Discharge pressure detecting part 515c may be also formed of a
metal bellows or a metal diaphragm which mechanically detects a
pressure.
[0370] Hereinafter, a control according to modification 4 is
specifically described with reference to FIG. 19.
[0371] As shown in FIG. 19, firstly, a discharge pressure of
compressor 502 is detected by discharge pressure detecting part
515c (step S400). At this stage of operation, a detection value of
the discharge pressure of compressor 502 is recorded in the control
circuit.
[0372] Next, the control circuit determines whether or not the
detection value of the discharge pressure of compressor 502 is
equal to or more than a predetermined value and whether or not such
a detection is continued for the above-mentioned predetermined time
(step S410). When the discharge pressure is less than the
predetermined value (No in step S410), an operation of compressor
502 is continued (step S490).
[0373] On the other hand, when the detection value of the discharge
pressure of compressor 502 is equal to or more than the
predetermined value and the detection value is continuously
detected for the predetermined time (Yes in step S410), a control
is performed so as to shut down the supply of electricity to
compressor 502 (step S420). At this stage of operation, the
detection value of the discharge pressure is recorded in the
control circuit.
[0374] More specifically, a control to shut down the supply of
electricity to compressor 502 is performed as follows.

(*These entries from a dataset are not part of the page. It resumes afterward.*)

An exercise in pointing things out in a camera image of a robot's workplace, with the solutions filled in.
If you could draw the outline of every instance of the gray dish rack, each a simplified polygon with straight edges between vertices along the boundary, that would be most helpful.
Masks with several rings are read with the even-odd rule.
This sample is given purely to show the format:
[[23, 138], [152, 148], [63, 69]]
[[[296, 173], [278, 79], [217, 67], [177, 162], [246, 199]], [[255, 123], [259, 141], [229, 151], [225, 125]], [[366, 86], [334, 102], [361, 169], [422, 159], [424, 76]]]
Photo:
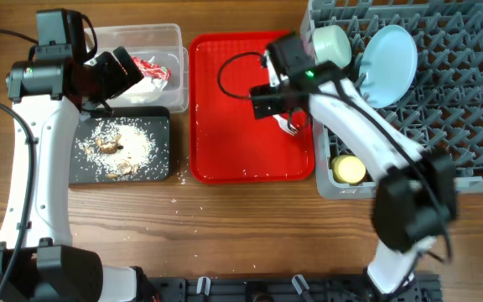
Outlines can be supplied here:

[0375] For example, in case of electrically detecting a pressure,
when the pressure reaches a predetermined value, an instruction to
shut down the supply of electricity to compressor 502 is
transmitted to the power source circuit from the control circuit.
On the other hand, in case of mechanically detecting a pressure,
when the pressure reaches a predetermined value, for example, a
spring or the like is pushed and a contact for a supply power
source to compressor 502 is opened. Accordingly, the supply of
electricity to compressor 502 is shut down. Step S420 is
substantially equal to step S120 in flowchart 50a of the exemplary
embodiment and hence, the detailed description of step S420 is
omitted.
[0376] By performing the above-mentioned processing flow, the
supply of electricity to compressor 502 can be shut down before a
discharge pressure of compressor 502 which becomes a trigger for a
disproportionation reaction exceeds a predetermined value.
[0377] In the same manner as step S130 in flowchart 50a of the
above-mentioned exemplary embodiment, also in modification 4, as
shown in step S430, a control of four-way valve 506, bypass
open/close valve 513a of bypass flow passage 513 and relief valve
514 may be performed using a detection value of the discharge
pressure. In this case, set values used in the control of four-way
valve 506 and bypass open/close valve 513a may be set in the same
manner as the set values used for shutting down the supply of
electricity described in the above-mentioned exemplary embodiment.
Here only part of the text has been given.